Start of Block

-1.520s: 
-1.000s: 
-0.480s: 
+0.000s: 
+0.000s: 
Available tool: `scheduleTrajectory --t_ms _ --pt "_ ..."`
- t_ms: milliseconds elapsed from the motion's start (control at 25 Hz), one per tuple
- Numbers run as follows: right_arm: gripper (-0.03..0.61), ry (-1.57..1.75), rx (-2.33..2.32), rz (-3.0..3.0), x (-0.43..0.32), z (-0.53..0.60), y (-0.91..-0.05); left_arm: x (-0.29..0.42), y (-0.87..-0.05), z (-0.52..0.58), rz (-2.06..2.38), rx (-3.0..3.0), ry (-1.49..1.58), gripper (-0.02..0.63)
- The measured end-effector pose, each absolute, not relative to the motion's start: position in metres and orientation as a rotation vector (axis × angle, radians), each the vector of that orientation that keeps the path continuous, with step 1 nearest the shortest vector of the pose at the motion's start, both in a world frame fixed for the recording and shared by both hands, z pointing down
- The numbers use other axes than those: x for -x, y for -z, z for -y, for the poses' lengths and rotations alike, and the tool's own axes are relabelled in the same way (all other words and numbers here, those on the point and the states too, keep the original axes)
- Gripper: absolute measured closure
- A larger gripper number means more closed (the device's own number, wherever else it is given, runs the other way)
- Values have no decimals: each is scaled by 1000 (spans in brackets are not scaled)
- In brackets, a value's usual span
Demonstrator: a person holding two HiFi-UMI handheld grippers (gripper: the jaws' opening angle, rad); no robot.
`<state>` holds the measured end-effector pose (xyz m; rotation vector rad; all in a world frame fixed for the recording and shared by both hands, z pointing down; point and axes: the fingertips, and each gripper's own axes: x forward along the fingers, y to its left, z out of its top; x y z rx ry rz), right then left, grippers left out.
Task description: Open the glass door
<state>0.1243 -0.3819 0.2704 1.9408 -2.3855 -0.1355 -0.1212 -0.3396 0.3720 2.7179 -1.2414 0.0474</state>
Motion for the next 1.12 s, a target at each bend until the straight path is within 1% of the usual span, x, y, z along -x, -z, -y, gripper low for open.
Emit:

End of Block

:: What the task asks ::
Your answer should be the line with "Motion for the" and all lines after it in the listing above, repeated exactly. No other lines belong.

:: Reply ::
Motion for the next 1.12 s, a target at each bend until the straight path is within 1% of the usual span, x, y, z along -x, -z, -y, gripper low for open.
Emit:

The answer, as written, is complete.